The main differences in the new wave Commandarias are that a higher percentage of Xynisteri is used in the blend (sometimes even 100%), from specific old vine vineyards. The grapes are sun dried on tents, fermented in temperature controlled stainless steel tanks, then aged in smaller 300 liter French and American oak barrels for up to five years. Great efforts are made to avoid oxidation and preserve varietal characteristics. The wines are vintage wines and often bottled in slim, attractive half liter bottles, rather than the traditional Commandaria bottle. The Tsiakkas Commandaria 2012 has the intense sweetness expected, aromas of over ripe apricots and figs, yet it is balanced by good acidity and is almost fresh to drink, and certainly not cloying. The new sun dried, unfortified style is far from the rich, syrupy character of the traditional Commandarias.

Unfortunately, sweet wines are not so popular today, but it is not just Commandaria. Port and Madeira and others are amongst the finest of wines, but sadly passé and out of fashion in a world where people are conscious of diets and alcohol consumption. However, Commandaria is a time capsule wine, which connects nearly 3,000 years of winemaking. It brings to the fore a style of winemaking used in ancient times, in this unique island with its ungrafted vines, because phylloxera never succeeded to wreak its havoc there.

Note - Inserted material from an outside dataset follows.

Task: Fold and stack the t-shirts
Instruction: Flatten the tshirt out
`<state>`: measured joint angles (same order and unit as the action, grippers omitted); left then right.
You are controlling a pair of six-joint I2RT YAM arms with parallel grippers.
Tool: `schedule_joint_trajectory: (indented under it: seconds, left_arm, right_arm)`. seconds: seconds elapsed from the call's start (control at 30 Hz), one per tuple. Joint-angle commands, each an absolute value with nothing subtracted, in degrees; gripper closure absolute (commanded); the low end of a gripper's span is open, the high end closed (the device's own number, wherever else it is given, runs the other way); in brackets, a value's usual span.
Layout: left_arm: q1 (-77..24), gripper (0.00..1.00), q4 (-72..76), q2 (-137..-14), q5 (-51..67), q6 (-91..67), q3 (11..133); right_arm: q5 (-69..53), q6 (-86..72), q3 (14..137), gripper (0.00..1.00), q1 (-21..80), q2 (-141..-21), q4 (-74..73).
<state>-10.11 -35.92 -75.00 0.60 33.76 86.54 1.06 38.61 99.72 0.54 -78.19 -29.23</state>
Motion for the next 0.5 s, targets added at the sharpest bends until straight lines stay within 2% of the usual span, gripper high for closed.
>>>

I was recently in Cyprus to act as a judge in their annual wine competition. Tasting a flight of Commandarias (both sun dried and fortified categories) was certainly a challenge and an interesting experience, but some of the wines were simply delicious. No doubt, despite all the new technology, experiments with indigenous varieties and the advance in quality,  Commandaria remains indisputably Cyprus’s greatest wine.

Adam Montefiore has advanced Israeli wine for over thirty years and is referred to as the ambassador of Israel wine. He is the wine writer for the Jerusalem Post.